### Stored data entries
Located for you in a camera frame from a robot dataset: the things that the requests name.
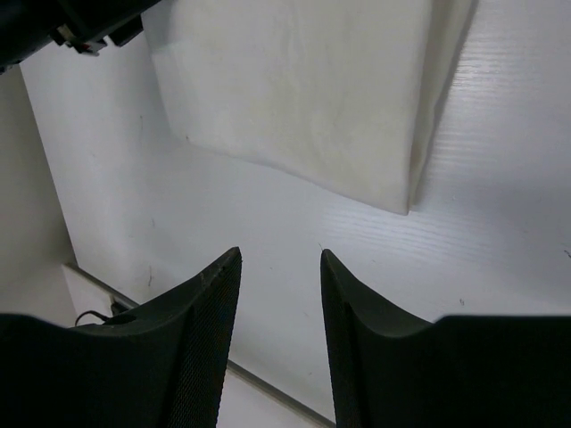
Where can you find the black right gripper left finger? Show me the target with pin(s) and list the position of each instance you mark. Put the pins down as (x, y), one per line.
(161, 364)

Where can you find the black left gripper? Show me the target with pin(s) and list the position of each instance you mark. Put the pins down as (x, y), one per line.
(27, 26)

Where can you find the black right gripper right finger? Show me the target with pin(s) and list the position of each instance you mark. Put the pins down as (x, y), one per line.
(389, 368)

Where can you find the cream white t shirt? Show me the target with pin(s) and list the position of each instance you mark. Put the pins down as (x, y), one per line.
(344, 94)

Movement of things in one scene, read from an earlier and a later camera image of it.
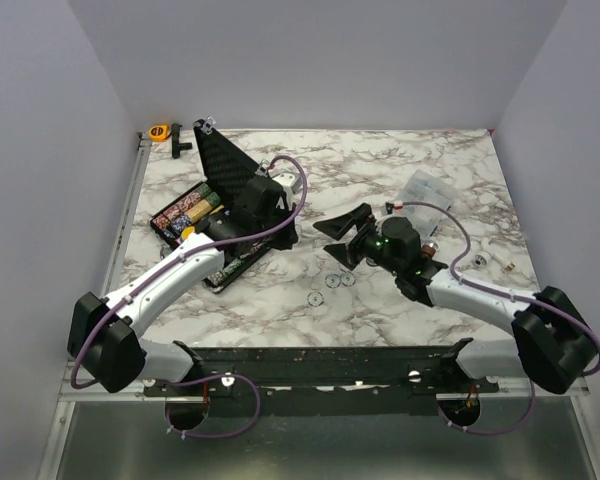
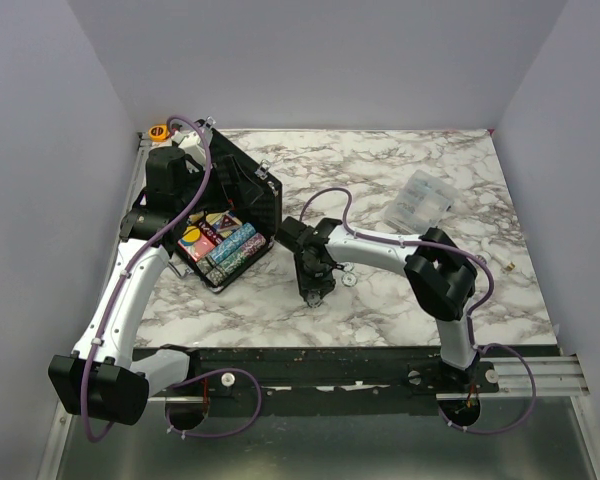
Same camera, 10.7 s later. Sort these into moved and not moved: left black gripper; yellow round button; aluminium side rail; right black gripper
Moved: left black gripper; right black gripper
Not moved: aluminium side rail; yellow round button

### About this task
Any pictures above are to be left out. Retype the rest of the records exactly.

### Output for this exercise
Located for you in a camera frame from a robot dataset: the things that the requests name.
Where can you find the black right gripper left finger? Show me the target with pin(s) and list the position of each instance you mark. Put the pins down as (x, y), one per line.
(161, 364)

Where can you find the black left gripper? Show me the target with pin(s) and list the position of each instance you mark. Put the pins down as (x, y), one per line.
(27, 26)

Where can you find the black right gripper right finger? Show me the target with pin(s) and list the position of each instance you mark. Put the pins down as (x, y), one per line.
(389, 368)

Where can you find the cream white t shirt? Show me the target with pin(s) and list the position of each instance you mark. Put the pins down as (x, y), one per line.
(344, 94)

Movement of things in one scene, read from an earlier and a later camera image of it.
Same camera, 10.7 s later. Sort these into moved and not moved: left black gripper; yellow round button; aluminium side rail; right black gripper
Moved: left black gripper; right black gripper
Not moved: aluminium side rail; yellow round button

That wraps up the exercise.